Too few funds to fight cancer in U.S.

Go to San Diego Union-Tribune original
With more than 500,000 cancer deaths in the United States each year, the underlying buzz all around the just concluded San Diego meeting of the American Association for Cancer Research, with 17,000 scientists from throughout the nation and the world, was, “Where is the federal government?

AACR is comprised of 27,000 scientists dedicated to the conquest of cancer, and they are saving lives every day. The physicians and researchers are making discoveries shattering the old death sentence of cancer – the death rate has declined 2 percent a year since 2002. Still, 1,500 Americans a day die from cancer, points out cancer survivor Cindy Geoghegan of Komen for the Cure, the world's largest private breast cancer research funding provider.

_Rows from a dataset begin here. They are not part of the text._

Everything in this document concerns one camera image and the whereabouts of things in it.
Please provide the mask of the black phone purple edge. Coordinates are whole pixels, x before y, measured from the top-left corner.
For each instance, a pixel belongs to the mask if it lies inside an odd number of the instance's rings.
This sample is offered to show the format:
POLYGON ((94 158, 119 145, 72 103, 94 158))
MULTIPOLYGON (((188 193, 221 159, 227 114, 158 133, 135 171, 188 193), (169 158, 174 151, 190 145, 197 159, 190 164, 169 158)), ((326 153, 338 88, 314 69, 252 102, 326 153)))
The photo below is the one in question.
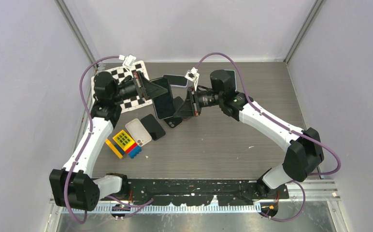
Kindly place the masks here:
POLYGON ((153 99, 153 106, 157 119, 163 120, 172 117, 175 113, 175 106, 173 102, 171 86, 168 80, 162 77, 152 80, 152 83, 157 84, 167 89, 168 91, 167 93, 153 99))

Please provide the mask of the black phone case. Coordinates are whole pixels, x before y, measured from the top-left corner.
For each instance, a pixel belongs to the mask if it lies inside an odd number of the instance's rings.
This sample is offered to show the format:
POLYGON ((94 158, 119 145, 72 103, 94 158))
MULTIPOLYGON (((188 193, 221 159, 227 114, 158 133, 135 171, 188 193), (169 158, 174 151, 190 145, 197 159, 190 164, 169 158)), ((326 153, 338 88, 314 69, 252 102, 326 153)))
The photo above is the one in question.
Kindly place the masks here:
MULTIPOLYGON (((183 99, 181 97, 175 97, 173 99, 173 103, 174 103, 174 106, 175 106, 175 110, 178 110, 179 107, 181 106, 181 104, 183 103, 183 99)), ((177 127, 180 123, 182 123, 184 120, 181 118, 181 117, 169 117, 169 118, 166 118, 164 119, 164 122, 171 128, 171 129, 174 129, 175 127, 177 127)))

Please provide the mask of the yellow red blue block house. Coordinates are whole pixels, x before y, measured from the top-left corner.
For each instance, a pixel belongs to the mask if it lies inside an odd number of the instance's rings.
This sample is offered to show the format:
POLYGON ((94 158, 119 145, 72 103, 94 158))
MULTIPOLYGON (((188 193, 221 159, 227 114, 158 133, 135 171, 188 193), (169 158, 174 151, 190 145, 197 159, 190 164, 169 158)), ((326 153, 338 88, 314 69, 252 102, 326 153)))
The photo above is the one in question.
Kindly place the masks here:
POLYGON ((135 158, 142 150, 134 139, 124 130, 114 135, 113 140, 131 159, 135 158))

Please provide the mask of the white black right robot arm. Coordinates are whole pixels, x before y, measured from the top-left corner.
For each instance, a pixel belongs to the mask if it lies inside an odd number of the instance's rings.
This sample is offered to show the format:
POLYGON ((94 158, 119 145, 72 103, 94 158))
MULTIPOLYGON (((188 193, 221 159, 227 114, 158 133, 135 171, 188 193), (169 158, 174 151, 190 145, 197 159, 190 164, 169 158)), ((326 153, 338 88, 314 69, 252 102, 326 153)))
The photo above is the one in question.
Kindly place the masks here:
POLYGON ((204 107, 218 105, 221 111, 236 121, 257 129, 274 141, 286 154, 282 164, 269 169, 257 180, 258 194, 272 197, 277 188, 290 181, 304 181, 322 163, 319 133, 313 129, 295 127, 262 108, 251 97, 236 89, 236 80, 225 70, 210 75, 211 87, 198 85, 197 69, 187 71, 185 79, 193 82, 175 117, 199 116, 204 107))

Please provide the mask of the aluminium frame rail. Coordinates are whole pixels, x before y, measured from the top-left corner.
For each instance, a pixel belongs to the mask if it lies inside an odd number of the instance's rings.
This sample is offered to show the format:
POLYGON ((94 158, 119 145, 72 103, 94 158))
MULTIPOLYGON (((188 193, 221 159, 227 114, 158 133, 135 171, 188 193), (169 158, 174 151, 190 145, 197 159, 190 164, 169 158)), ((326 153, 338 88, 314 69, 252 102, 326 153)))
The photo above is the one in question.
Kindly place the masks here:
POLYGON ((339 201, 335 183, 307 180, 289 183, 263 195, 254 180, 127 179, 118 193, 103 194, 95 180, 56 188, 54 202, 64 206, 67 196, 76 213, 239 213, 275 215, 284 203, 339 201))

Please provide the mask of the beige phone case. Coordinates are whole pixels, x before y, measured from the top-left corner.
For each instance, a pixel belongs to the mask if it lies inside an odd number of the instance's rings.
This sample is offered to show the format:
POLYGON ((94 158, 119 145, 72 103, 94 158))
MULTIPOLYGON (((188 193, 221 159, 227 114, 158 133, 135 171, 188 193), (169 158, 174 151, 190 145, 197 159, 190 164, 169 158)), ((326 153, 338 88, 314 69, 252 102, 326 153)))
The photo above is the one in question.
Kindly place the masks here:
POLYGON ((140 147, 152 141, 152 137, 138 118, 135 118, 125 125, 136 144, 140 147))

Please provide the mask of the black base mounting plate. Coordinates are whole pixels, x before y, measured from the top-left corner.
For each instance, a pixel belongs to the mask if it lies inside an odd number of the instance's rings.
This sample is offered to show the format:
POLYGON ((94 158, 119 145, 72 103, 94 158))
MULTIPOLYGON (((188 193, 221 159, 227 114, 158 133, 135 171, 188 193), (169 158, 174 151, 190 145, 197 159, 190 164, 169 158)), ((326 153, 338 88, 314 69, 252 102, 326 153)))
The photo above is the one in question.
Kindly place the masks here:
POLYGON ((123 189, 112 196, 135 205, 152 200, 154 206, 207 206, 214 202, 219 206, 241 206, 259 200, 286 200, 289 193, 285 185, 262 192, 255 180, 128 179, 123 189))

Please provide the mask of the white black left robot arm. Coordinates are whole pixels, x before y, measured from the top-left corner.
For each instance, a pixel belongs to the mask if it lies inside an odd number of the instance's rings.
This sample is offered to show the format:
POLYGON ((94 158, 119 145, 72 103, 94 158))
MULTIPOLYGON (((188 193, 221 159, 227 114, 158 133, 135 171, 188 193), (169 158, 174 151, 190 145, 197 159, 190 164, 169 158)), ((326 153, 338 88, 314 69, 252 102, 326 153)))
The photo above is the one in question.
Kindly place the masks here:
POLYGON ((69 213, 74 210, 92 211, 100 199, 111 194, 118 200, 129 196, 126 175, 107 174, 94 180, 95 162, 120 118, 121 102, 137 96, 151 100, 168 92, 145 78, 141 71, 134 71, 122 81, 103 71, 94 76, 93 84, 95 102, 91 109, 86 109, 89 117, 87 129, 69 160, 49 175, 56 205, 65 207, 69 213))

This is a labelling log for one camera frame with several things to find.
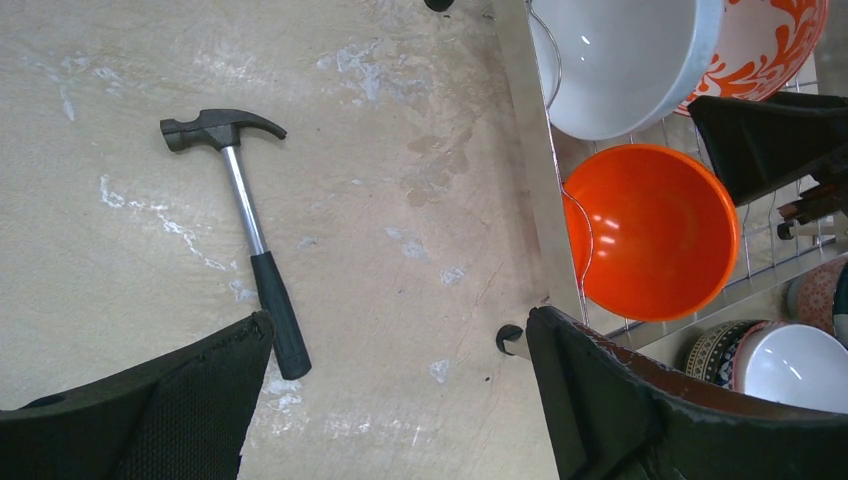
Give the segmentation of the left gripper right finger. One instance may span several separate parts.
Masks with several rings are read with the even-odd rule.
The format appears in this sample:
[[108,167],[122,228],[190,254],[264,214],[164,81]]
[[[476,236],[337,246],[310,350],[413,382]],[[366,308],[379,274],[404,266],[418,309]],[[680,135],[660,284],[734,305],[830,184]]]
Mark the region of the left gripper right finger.
[[746,396],[621,347],[558,309],[525,335],[563,479],[843,479],[847,418]]

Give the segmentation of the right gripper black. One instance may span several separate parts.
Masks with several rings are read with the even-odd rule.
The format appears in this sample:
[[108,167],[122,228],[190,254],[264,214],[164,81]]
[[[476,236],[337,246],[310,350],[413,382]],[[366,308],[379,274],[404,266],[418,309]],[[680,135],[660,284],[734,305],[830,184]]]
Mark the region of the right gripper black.
[[784,204],[781,240],[847,214],[847,99],[781,91],[765,101],[701,96],[688,106],[713,171],[742,206],[810,175],[817,185]]

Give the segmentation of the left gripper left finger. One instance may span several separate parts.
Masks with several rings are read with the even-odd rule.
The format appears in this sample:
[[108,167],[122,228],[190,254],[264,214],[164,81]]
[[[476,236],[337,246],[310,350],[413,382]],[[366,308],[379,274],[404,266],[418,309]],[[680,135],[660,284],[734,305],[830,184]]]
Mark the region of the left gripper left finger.
[[4,479],[235,479],[271,356],[268,313],[1,413]]

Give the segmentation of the orange white floral bowl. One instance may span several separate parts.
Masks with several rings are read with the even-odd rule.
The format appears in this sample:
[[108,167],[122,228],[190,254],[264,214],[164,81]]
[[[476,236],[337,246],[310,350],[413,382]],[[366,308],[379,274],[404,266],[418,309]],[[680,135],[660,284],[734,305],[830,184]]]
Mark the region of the orange white floral bowl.
[[728,0],[711,63],[676,109],[687,116],[699,96],[762,101],[812,55],[829,13],[827,0]]

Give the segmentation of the stainless steel dish rack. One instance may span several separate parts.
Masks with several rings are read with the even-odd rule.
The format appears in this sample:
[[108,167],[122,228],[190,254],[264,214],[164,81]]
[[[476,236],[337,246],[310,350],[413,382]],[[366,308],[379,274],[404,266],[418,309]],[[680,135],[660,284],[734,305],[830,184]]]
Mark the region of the stainless steel dish rack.
[[825,233],[828,224],[821,221],[812,246],[796,245],[784,256],[772,253],[769,265],[747,268],[715,300],[680,320],[639,323],[590,307],[574,269],[561,180],[597,147],[559,133],[549,125],[542,106],[529,7],[522,1],[487,1],[482,15],[495,26],[509,82],[520,140],[519,157],[525,167],[547,288],[545,304],[583,321],[621,346],[681,367],[685,349],[703,331],[734,314],[765,312],[767,296],[778,288],[827,262],[846,257],[846,236]]

Despite fear of the torturous physical slide of cancer – people's No. 1 health fear – federal funds for research into early diagnosis, treatment and cures are plummeting. The National Institutes of Health has lost 2 percent of its budget to inflation in real dollars every year for the last seven years, a 14 percent decline, points out leukemia researcher Michael Sheard of Childrens Hospital Los Angeles. Ellen Sigal, chairwoman of Friends of Cancer Research in Arlington, Va., and the chair of a forum at AACR on alternative funding mechanisms, confirmed Sheard's numbers.